2017年03月31日

"Thinker" Yoshitomo Nara @PACE Gallery

New YorkのPACE Galleryで奈良美智さんの個展があるというので、初日に行ってみた。NYで奈良さんの個展があるという情報はかなり早い段階で得ていたので、いつものPACEを中心に開催日時を調べていたのだけれど、結局、場所と時期が明確になったのは開催の数週間前だった。どうしてもっと早くに告知できないのかはかなり不思議なのだが、幸い、NYまでは5時間かからずに来ることができるし、交通費も、滞在費も、日本から来て、何も知らずに泊まるのに比較したら大幅に安い。ということで、今日の朝、バスでNYへやってきた。

PACEは、チェルシーというマンハッタンでは芸術家の集まる地域にある。

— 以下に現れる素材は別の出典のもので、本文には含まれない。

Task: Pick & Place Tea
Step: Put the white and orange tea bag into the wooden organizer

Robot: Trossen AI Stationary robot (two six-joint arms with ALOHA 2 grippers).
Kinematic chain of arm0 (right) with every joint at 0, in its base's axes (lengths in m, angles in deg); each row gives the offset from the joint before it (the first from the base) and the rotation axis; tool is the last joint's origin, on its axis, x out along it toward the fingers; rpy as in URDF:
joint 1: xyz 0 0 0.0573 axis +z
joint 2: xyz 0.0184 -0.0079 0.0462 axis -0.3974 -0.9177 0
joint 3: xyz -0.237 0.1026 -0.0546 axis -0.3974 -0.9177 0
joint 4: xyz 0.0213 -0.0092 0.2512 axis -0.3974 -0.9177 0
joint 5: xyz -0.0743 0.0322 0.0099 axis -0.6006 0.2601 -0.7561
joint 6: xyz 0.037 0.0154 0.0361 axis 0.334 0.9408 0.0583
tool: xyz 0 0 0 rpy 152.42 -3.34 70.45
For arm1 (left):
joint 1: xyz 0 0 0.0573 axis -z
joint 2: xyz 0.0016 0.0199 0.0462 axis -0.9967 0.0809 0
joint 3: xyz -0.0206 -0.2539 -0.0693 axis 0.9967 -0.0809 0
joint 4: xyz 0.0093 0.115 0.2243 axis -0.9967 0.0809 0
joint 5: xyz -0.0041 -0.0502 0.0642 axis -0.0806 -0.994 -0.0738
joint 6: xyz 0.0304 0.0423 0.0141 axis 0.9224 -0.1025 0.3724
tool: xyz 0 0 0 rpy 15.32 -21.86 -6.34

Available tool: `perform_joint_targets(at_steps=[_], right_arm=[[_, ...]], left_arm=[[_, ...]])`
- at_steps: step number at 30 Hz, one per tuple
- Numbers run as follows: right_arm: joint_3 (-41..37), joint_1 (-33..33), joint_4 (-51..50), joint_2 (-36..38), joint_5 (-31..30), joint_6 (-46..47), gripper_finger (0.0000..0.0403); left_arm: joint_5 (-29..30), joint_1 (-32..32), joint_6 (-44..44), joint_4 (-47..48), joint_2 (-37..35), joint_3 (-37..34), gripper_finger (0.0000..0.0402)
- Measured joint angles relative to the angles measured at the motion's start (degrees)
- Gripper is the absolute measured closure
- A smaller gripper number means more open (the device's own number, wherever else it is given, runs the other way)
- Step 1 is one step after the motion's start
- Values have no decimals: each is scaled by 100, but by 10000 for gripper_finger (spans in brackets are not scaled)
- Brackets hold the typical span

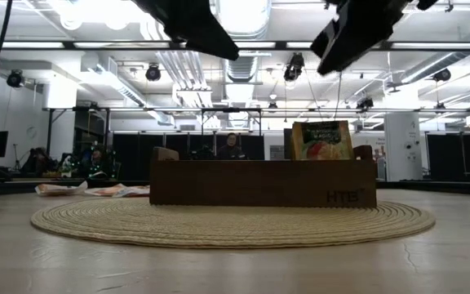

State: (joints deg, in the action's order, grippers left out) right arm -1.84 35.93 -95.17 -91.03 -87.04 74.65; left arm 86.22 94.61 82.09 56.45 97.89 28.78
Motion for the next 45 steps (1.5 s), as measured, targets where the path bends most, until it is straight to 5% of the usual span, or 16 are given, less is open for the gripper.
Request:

僕はNYに来ると、大抵チェルシー・マーケットへ若手アーティストの作品を買いに来る。

どんな様子かわからないのでオープニングレセプションの1時間前にPACEへ行くことにした。PACEはチェルシーの象徴的な遊歩道、ハイラインのすぐ下にあった。到着してみると、未開場で、周囲には誰もいない。日本のギャラリーだと、初日は普通に開店していて、夕方にレセプションという形式が多いのだが、NYではレセプションが文字どおりオープニングのようだ。










かなり寒いし、雨も結構降っていて、ちょっとした雨なら傘などささないニューヨーカーたちもほとんどが傘をさしている。そのまま、ギャラリーの前で1時間以上待つのもアレなので、近所のハンバーガーショップに行って、レモネードを飲みながら18時を待つことにした。

17:45ぐらいに店を出てギャラリーの前に行くと、1時間の間にやってきた約20人が列を作っていた。構成としては、主としてアジア人である。ただ、日本人かどうかはわからない。すると、数分で開場。ギャラリーに入ることができたので、早速作品を観ようと思ったら、スタッフのお姉さんに傘を入り口に置くように言われた。ただ、僕の傘はご存知のようにちゃんとした和傘で、それなりに高価である。そこらへんに無造作においておいて、「珍しい傘がある」と思われてかっぱらわれてはシャレにならない。なので、カウンターのお姉さんに荷物として預かってくれるようお願いしたのだが、それはできないというつれない返事である。仕方ないので、コートにくるんで、ハンガーに吊るしておいた。この傘は、バーバリーのコートよりも貴重品なのだが、その辺のことは米国人には理解できないのだろう。

ようやく準備が整ったので、展示室へ。

展示は、入り口のオブジェ、大作を並べた部屋、奥の大きなオブジェ、陶器とドローイングなどの商品を中心とした部屋の4部屋。ライティングが素晴らしく、どの作品もガラスが全く気にならない。もちろん写真撮影可能である。会場内はすぐに人で溢れて、さすがである。客の構成は、日本人3割、中国語圏を中心としたアジア人3割、残りが欧米人という感じだった。



ちょっと残念だったのは、大量に展示されていた陶器の扱いで、実際に触れることができなかった。陶器は、厚さや重さが大きな評価ポイントのひとつだし、内部の釉薬のかかり具合とか、高台の仕上げ方なども興味深いところである。これらは、実際に手に持って、いろいろな角度から見たり、触って、手の感触で確かめるしかない。しかし、そういった楽しみ方は不可能だった。



大作は、この大きさだと個人で購入するのはなかなか難しいだろうし、頑張って購入しても、今度は保管が大変である。なので、海外の美術館を中心に売られて行くのだろうが、ドローイングの小品はどうなるのだろう。結構良い作品があったので、いくらぐらいなのか知りたかったのだが、作品目録はあっても、プライス・リストはなかった。




レセプションといってもこれといったイベントはない様子だったので、開場から1時間ほど、ゆっくり観てからギャラリーを出ると、雨がさっきよりも強くなっていた。隠しておいた和傘は無事回収できたので、傘をさして雨の中をバス停まで歩き、さっきのハンバーガー屋の前からバスに乗った。

追記:ホテルに戻ってからギャラリーにプライスリストをオーダーしてみたんだけれど、返事すらない。貧乏人に思われたんだったら悲しい。

追記2:日曜日に再訪してみたらギャラリーは休みだった。これも残念。